• WHAT TO WORK ON: The expected answer comprises all lines from the entries that contain the string "text".

• GIVEN INFORMATION:
■ ■ ■ ■

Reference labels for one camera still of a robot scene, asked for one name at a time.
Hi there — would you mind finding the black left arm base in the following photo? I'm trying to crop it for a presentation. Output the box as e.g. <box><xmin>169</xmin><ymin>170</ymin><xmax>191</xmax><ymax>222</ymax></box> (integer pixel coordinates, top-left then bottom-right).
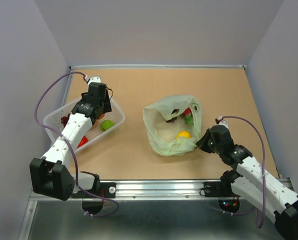
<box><xmin>78</xmin><ymin>171</ymin><xmax>117</xmax><ymax>199</ymax></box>

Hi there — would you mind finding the yellow lemon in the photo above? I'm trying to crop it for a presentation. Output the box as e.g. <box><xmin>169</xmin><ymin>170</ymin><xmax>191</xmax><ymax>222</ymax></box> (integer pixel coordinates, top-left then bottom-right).
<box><xmin>176</xmin><ymin>130</ymin><xmax>192</xmax><ymax>139</ymax></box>

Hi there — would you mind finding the white plastic basket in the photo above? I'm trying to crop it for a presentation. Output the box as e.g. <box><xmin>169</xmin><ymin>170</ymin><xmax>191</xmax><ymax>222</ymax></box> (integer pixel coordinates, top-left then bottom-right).
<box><xmin>43</xmin><ymin>98</ymin><xmax>126</xmax><ymax>154</ymax></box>

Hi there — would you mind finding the red tomato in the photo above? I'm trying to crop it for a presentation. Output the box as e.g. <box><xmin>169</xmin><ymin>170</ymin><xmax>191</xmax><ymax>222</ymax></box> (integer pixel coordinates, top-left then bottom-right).
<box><xmin>77</xmin><ymin>136</ymin><xmax>89</xmax><ymax>148</ymax></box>

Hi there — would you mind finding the translucent green plastic bag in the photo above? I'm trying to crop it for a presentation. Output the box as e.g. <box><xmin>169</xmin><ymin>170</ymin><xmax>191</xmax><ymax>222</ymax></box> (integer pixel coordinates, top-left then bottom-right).
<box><xmin>143</xmin><ymin>94</ymin><xmax>203</xmax><ymax>157</ymax></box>

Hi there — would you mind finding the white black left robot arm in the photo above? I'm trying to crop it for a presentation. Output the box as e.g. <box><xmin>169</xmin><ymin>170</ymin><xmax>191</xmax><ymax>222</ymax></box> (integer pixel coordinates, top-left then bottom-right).
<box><xmin>29</xmin><ymin>82</ymin><xmax>112</xmax><ymax>201</ymax></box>

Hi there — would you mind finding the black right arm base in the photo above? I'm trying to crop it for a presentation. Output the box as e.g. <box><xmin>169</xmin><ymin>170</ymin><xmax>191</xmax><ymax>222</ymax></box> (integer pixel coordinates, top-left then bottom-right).
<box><xmin>198</xmin><ymin>170</ymin><xmax>242</xmax><ymax>198</ymax></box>

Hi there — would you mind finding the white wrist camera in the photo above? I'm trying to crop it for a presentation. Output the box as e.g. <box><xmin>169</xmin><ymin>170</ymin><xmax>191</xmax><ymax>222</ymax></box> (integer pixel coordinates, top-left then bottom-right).
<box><xmin>215</xmin><ymin>116</ymin><xmax>229</xmax><ymax>129</ymax></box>
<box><xmin>84</xmin><ymin>75</ymin><xmax>102</xmax><ymax>85</ymax></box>

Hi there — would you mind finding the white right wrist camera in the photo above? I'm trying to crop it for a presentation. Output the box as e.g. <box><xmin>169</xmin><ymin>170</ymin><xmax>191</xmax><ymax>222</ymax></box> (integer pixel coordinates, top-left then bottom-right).
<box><xmin>215</xmin><ymin>116</ymin><xmax>229</xmax><ymax>129</ymax></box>

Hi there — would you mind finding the green lime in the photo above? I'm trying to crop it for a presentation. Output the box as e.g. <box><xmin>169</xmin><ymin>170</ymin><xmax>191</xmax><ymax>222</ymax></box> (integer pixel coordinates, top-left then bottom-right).
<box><xmin>99</xmin><ymin>119</ymin><xmax>115</xmax><ymax>132</ymax></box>

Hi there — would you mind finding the red grape bunch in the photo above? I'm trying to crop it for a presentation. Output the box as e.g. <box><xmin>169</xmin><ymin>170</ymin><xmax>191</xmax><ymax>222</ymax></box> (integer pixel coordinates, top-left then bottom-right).
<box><xmin>60</xmin><ymin>113</ymin><xmax>71</xmax><ymax>127</ymax></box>

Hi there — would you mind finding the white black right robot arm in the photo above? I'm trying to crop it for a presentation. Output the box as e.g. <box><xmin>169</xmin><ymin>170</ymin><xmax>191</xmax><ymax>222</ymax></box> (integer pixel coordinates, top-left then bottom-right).
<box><xmin>196</xmin><ymin>125</ymin><xmax>298</xmax><ymax>240</ymax></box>

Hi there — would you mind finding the red strawberry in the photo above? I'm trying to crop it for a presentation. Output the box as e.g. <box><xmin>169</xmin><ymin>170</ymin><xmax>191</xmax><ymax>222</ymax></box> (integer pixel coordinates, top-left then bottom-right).
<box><xmin>181</xmin><ymin>107</ymin><xmax>194</xmax><ymax>126</ymax></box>

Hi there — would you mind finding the front aluminium mounting rail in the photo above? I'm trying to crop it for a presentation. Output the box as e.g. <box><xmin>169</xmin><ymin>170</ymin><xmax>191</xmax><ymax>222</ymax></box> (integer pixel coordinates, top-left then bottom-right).
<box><xmin>30</xmin><ymin>177</ymin><xmax>294</xmax><ymax>202</ymax></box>

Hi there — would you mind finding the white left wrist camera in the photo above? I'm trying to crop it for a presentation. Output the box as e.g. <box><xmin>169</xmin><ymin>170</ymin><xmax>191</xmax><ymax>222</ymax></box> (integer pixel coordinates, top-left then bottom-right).
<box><xmin>84</xmin><ymin>75</ymin><xmax>102</xmax><ymax>85</ymax></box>

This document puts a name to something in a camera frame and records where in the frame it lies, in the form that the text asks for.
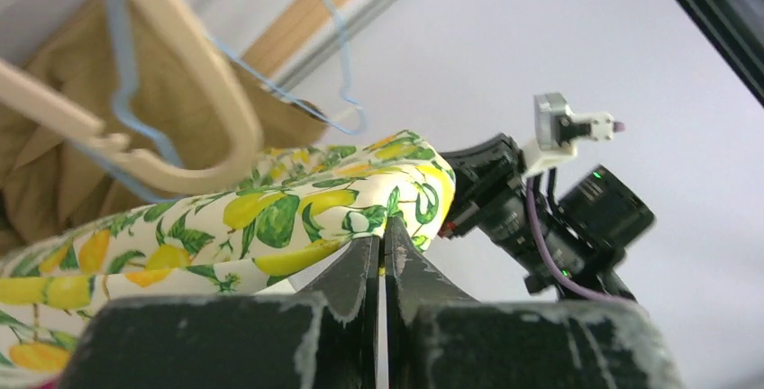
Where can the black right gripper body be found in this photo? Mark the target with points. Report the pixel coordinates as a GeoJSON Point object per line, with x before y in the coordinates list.
{"type": "Point", "coordinates": [483, 176]}

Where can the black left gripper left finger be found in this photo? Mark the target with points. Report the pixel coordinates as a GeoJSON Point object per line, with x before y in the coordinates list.
{"type": "Point", "coordinates": [323, 336]}

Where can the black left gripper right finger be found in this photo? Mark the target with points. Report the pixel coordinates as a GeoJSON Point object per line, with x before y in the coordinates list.
{"type": "Point", "coordinates": [440, 337]}

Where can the yellow patterned cloth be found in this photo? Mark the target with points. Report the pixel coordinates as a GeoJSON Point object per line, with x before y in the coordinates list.
{"type": "Point", "coordinates": [297, 207]}

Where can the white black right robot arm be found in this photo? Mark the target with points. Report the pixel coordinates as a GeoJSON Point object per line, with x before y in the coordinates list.
{"type": "Point", "coordinates": [572, 243]}

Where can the beige wooden hanger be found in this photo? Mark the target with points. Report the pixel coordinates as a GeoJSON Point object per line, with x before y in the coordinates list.
{"type": "Point", "coordinates": [58, 75]}

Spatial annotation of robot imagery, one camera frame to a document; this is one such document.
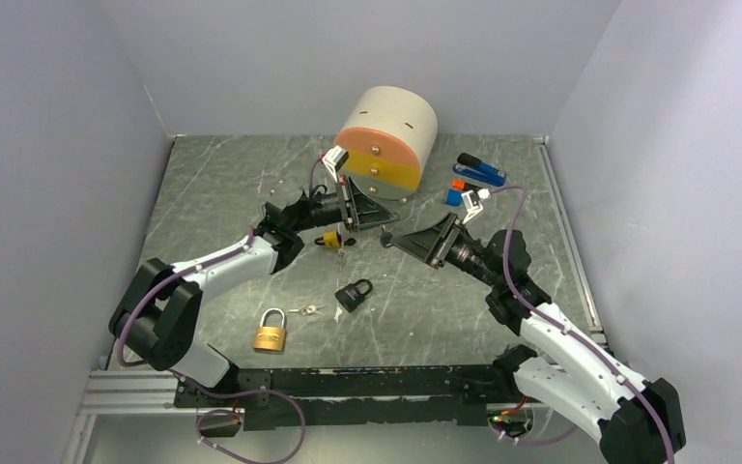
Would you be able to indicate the short shackle brass padlock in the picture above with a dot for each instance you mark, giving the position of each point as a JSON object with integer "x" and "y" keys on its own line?
{"x": 268, "y": 338}

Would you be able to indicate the silver key bunch middle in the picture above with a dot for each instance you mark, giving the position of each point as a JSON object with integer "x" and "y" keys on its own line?
{"x": 307, "y": 310}

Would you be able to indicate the round mini drawer cabinet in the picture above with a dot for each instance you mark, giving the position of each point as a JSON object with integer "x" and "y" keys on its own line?
{"x": 389, "y": 137}

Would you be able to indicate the orange black highlighter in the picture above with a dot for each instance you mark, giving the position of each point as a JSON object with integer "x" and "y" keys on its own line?
{"x": 464, "y": 186}

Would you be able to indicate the black head key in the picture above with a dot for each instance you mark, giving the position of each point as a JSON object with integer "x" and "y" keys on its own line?
{"x": 385, "y": 238}

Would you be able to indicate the blue cube block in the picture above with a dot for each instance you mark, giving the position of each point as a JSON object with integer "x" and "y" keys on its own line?
{"x": 454, "y": 198}

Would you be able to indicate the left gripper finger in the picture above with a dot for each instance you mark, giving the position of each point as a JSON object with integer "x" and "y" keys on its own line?
{"x": 366, "y": 203}
{"x": 376, "y": 218}

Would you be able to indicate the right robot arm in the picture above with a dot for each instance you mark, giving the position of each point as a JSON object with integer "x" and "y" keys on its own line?
{"x": 630, "y": 418}

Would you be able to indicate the small yellow padlock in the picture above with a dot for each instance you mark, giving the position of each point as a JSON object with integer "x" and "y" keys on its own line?
{"x": 334, "y": 239}

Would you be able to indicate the blue black stapler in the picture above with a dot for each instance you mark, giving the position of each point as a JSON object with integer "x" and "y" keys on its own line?
{"x": 476, "y": 169}

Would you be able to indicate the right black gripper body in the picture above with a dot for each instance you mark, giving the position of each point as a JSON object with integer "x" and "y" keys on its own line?
{"x": 439, "y": 266}

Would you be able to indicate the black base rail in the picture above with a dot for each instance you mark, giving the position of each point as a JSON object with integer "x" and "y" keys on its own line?
{"x": 465, "y": 394}

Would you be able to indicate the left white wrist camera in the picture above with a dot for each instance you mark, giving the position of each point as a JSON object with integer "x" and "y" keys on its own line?
{"x": 333, "y": 160}

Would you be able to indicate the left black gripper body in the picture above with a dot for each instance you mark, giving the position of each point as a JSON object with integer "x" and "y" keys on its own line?
{"x": 349, "y": 213}

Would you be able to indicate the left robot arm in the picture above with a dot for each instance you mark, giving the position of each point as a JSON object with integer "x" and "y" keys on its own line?
{"x": 157, "y": 316}

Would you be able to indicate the black padlock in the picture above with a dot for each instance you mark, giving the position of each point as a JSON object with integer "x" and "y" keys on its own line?
{"x": 353, "y": 294}

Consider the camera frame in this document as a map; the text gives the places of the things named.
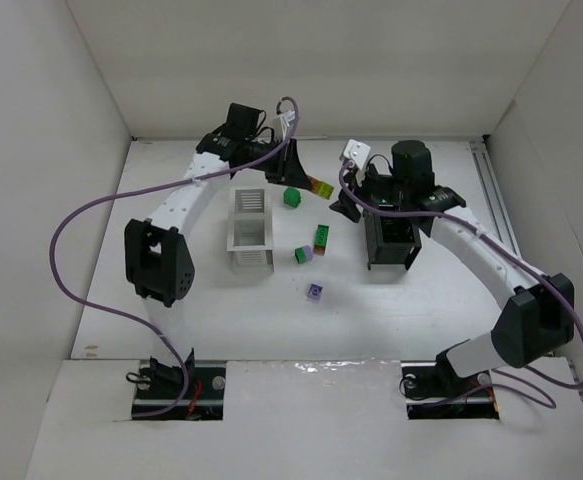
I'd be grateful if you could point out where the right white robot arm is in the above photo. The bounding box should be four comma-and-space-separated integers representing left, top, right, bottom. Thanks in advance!
330, 140, 575, 392

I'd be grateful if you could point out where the orange lego brick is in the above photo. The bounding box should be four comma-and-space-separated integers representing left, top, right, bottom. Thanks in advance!
308, 176, 322, 194

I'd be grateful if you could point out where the white two-cell container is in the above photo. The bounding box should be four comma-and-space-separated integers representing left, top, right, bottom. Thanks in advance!
227, 187, 274, 272

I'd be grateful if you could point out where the black two-cell container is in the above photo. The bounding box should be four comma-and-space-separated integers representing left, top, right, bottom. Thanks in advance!
363, 213, 422, 270

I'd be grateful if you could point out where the long green lego brick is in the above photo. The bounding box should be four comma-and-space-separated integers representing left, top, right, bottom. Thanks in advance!
314, 224, 329, 249

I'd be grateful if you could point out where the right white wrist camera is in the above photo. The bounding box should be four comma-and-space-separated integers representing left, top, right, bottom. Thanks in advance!
340, 139, 371, 171

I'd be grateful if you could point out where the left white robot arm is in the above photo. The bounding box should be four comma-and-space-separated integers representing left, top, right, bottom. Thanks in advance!
124, 103, 312, 384

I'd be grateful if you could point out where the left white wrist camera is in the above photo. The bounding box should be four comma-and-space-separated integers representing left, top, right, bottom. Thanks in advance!
271, 110, 296, 141

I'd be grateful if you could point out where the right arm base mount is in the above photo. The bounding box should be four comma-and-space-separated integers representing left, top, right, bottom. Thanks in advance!
398, 361, 500, 420

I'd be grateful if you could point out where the white foam front board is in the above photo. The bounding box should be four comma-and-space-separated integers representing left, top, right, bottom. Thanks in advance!
27, 360, 583, 479

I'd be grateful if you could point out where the purple lego square brick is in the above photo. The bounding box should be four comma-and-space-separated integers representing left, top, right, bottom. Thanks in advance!
306, 283, 323, 302

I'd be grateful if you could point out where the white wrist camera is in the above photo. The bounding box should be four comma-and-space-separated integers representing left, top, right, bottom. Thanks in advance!
271, 110, 296, 141
340, 139, 371, 171

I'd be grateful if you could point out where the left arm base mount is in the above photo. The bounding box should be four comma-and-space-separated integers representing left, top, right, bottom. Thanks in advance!
125, 358, 227, 422

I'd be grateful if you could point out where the green lego cube top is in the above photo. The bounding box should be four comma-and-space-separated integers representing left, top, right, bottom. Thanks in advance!
283, 187, 302, 209

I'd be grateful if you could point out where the yellow-green lego brick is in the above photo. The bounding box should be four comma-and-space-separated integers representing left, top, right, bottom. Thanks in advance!
317, 182, 334, 200

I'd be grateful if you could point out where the aluminium rail right side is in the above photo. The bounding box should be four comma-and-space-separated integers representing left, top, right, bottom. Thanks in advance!
468, 137, 520, 256

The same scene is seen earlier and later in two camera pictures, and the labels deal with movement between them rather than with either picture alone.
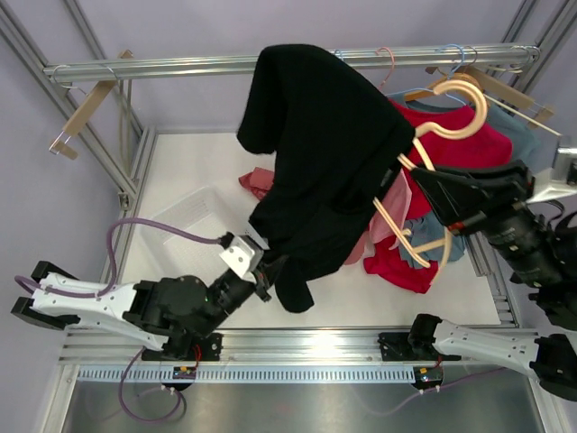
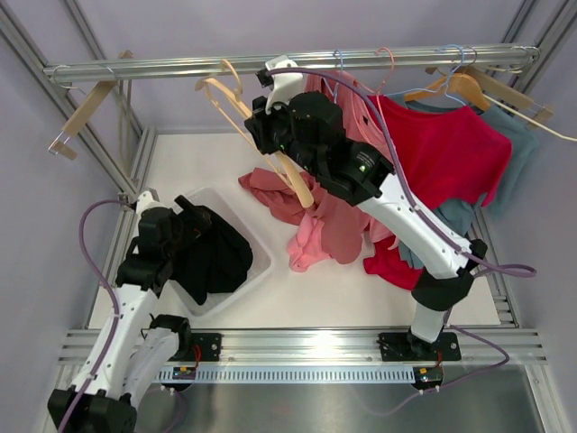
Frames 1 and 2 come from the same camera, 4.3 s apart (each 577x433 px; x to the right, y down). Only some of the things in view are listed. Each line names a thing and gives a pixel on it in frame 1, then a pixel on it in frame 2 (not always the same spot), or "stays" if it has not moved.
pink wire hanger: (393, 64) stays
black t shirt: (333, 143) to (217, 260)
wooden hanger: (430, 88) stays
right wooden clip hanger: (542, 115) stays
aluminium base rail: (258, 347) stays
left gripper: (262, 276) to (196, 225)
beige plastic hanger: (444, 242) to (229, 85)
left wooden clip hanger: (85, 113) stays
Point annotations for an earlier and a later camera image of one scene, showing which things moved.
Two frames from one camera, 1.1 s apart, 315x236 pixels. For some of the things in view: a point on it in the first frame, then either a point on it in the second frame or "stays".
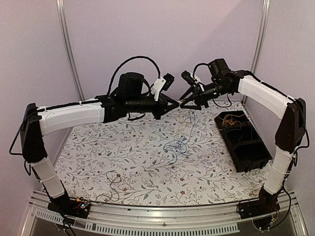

■ ■ ■ ■

• TASK ANSWER:
This document puts a name to something in a camera frame and records where in the frame it lies, in the form that the text asks for.
Consider the camera frame in this document as a map; the text gives the places of the things named.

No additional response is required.